**How to complete this task:** Without the pictures, retype each line below exactly as it stands.

**Given information:**
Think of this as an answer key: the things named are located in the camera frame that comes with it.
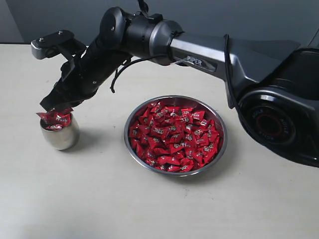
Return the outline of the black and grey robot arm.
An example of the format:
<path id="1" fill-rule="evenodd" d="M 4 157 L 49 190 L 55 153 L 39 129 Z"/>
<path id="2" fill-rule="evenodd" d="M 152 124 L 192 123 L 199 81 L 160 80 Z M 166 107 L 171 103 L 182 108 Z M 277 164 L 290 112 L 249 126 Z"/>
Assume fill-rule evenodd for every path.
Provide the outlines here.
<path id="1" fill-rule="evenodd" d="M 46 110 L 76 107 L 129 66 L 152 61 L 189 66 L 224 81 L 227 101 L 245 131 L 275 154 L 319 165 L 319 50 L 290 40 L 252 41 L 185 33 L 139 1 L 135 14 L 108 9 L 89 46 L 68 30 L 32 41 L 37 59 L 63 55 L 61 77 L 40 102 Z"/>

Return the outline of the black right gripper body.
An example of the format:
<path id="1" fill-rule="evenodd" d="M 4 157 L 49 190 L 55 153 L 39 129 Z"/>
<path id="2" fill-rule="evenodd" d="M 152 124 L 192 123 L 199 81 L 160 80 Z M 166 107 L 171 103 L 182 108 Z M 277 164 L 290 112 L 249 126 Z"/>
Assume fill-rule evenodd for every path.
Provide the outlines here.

**Solution for this task:**
Think of this as an answer key: the things named are located in the camera frame that comes with it.
Return the outline of the black and grey robot arm.
An example of the format:
<path id="1" fill-rule="evenodd" d="M 4 157 L 49 190 L 55 153 L 39 129 Z"/>
<path id="2" fill-rule="evenodd" d="M 152 124 L 192 123 L 199 81 L 160 80 Z M 166 107 L 171 103 L 182 108 Z M 277 164 L 290 112 L 249 126 Z"/>
Assume fill-rule evenodd for every path.
Provide the outlines here.
<path id="1" fill-rule="evenodd" d="M 46 110 L 76 107 L 129 66 L 152 61 L 189 66 L 224 81 L 227 101 L 245 131 L 275 154 L 319 165 L 319 50 L 290 40 L 252 41 L 185 33 L 139 1 L 135 14 L 108 9 L 89 46 L 68 30 L 32 41 L 37 59 L 63 55 L 61 77 L 40 102 Z"/>

Return the outline of the black right gripper body.
An example of the format:
<path id="1" fill-rule="evenodd" d="M 4 157 L 49 190 L 55 153 L 39 129 Z"/>
<path id="2" fill-rule="evenodd" d="M 152 124 L 192 123 L 199 81 L 160 80 Z M 166 107 L 171 103 L 182 108 Z M 277 164 L 290 112 L 249 126 Z"/>
Assume fill-rule evenodd for every path.
Provide the outlines here.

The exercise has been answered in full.